So this might sound surprising but I have not tried many Springbank’s. In fact, I have only tried one and it is an unusual one. This limited run Springbank Green is my first toe in the water for the lightly peated Campbeltown single malt. If I was doing this properly I would have started with the house style standard 10 year old before moving on to special more limited releases like this. I did not intend to buy this one though. It came up at auction and I put in a cheeky bid not expecting to win it. This rarely happens to me so was a nice little surprise at the end of last year.
The Springbank distillery is owned by J&A Mitchell which has been owned by the same family since 1828.
The campbeltown region on the Kintyre peninsula was historically a very popular area for whisky production. The location of the region close to Ireland and easily accessible to ships was key to the quantity of distilleries which sprang up the area. Additional benefits for production in the area include a local coal mine, local peat and local barley. At its peak over two centuries ago their were around thirty active distilleries supplying blenders in Scotland.
Today the region might only have three working distilleries in the form of Springbank, Glenglye and Glen Scotia but there is a renewed activity in the area. Springbank has been invested in heavily in the last seven years with a 50 strong workforce, renewed visitor experience and the independent bottle shop Cadenhead’s, which they own, has been moved to a more prominent place in the town. Glengyle has recently released its first core 12 year old bottle to critical acclaim and finally Glen Scotia has been bought over by an investment company and expanded with a new branding available globally.
Since 2014 Campbeltown has run its own whisky festival. All three distilleries get involved in special visitor events as well as other non whisky related local enterprises. The timing of the festival is always set to be the week before the Islay festival so whisky tourists from all over the world can be involved before catching the ferry to Islay.

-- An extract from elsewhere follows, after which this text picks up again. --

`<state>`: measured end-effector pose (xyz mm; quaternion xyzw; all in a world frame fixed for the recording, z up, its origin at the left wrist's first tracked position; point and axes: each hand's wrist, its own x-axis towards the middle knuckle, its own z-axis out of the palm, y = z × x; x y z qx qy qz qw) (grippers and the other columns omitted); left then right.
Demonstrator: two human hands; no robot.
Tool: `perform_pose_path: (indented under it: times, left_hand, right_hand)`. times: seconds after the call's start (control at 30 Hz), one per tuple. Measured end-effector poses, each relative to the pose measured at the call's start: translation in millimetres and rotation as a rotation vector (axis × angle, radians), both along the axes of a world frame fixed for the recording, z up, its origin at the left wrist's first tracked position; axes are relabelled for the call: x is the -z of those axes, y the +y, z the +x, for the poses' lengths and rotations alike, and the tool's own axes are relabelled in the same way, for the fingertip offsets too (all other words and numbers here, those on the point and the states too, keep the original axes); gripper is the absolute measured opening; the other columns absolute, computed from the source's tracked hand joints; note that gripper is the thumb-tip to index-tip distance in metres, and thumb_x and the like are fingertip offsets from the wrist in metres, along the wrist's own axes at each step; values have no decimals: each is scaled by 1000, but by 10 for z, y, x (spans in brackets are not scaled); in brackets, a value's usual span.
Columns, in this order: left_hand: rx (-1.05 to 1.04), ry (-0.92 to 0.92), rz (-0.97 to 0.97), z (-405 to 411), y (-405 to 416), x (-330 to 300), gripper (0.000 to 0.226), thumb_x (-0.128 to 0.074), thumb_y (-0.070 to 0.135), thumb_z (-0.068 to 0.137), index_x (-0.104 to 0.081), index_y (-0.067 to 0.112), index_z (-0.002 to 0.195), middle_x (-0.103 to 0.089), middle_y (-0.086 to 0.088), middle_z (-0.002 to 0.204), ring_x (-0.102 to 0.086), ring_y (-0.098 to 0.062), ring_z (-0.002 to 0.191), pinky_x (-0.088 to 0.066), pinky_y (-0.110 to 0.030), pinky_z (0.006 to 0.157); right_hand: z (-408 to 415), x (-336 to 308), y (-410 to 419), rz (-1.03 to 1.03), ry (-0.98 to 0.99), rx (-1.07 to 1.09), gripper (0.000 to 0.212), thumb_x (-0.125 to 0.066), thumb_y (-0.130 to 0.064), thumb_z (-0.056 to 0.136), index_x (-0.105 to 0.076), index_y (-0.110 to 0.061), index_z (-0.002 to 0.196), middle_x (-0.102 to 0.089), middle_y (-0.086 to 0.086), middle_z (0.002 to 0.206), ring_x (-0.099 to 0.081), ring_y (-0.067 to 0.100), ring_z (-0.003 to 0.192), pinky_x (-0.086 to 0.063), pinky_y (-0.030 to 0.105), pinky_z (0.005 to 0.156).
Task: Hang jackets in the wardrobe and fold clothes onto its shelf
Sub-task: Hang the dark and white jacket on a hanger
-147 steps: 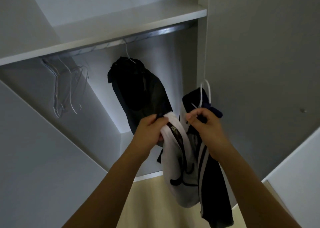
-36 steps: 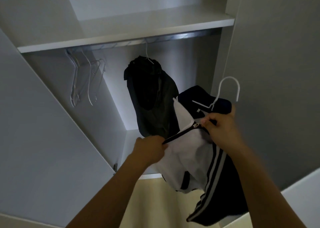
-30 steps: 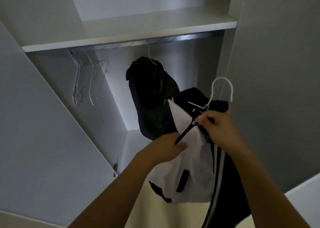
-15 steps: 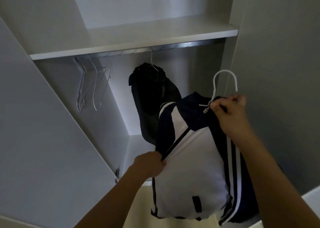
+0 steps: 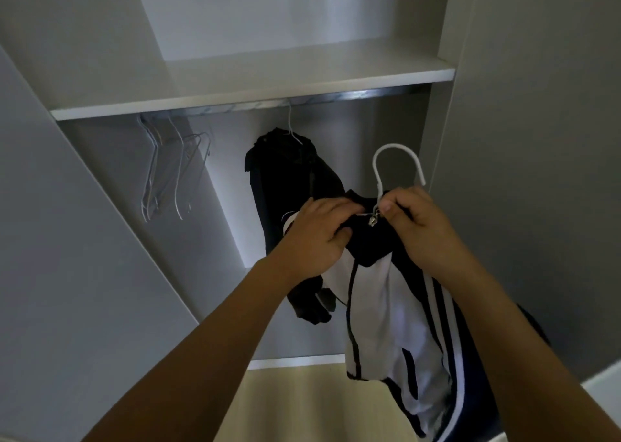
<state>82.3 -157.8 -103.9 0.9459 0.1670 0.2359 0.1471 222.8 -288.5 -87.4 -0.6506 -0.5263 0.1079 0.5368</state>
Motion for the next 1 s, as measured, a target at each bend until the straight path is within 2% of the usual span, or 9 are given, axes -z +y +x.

This green Springbank was released in December 2014 as a 12 year old. The name comes from the use of organic barley. There was only 9000 bottles released worldwide and was marketed at £60. The casks used were all ex-bourbon barrels and bottled at 46%. As with all official bottles from Springbank there is no colouring added and no chill-filtration. I managed to buy this at auction for £40 + fees which is a nice little saving. This particular bottle does not seem to have the same fan base as many other special released from the distillery so I think that is the reason I got a steal.
Colour – white wine
Nose – earthy peat smoke leads to acidic apples and pears finishing with sea side brine
Palate – oily and thick mouth coating. peaches and apricot fruits lead to cereals and toast.
Finish – warehouse dampness and earth notes start the finish with more of the fruit notes interspersed around it. The whole experience finishes with some oak tannin’s
This Springbank like all the expressions from the distillery use peat in the traditional sense. As a fuel to dry barley rather than a flavour source like modern day Islay whiskies do. Another good example of this style is Benromach and it is a style I am coming to enjoy. There is something interesting and complex about the combination of fresh ripe fruit balanced off with a earthy damp note from light peating levels in the barley.
This particular bottle only uses ex-bourbon barrels which is quite a departure from most of the core bottles which have heavy sherry influences in their recipe. I think that is why a lot of core fans of the distillery did not rush out of the buy this one. Their loss, however, is my gain on this occasion.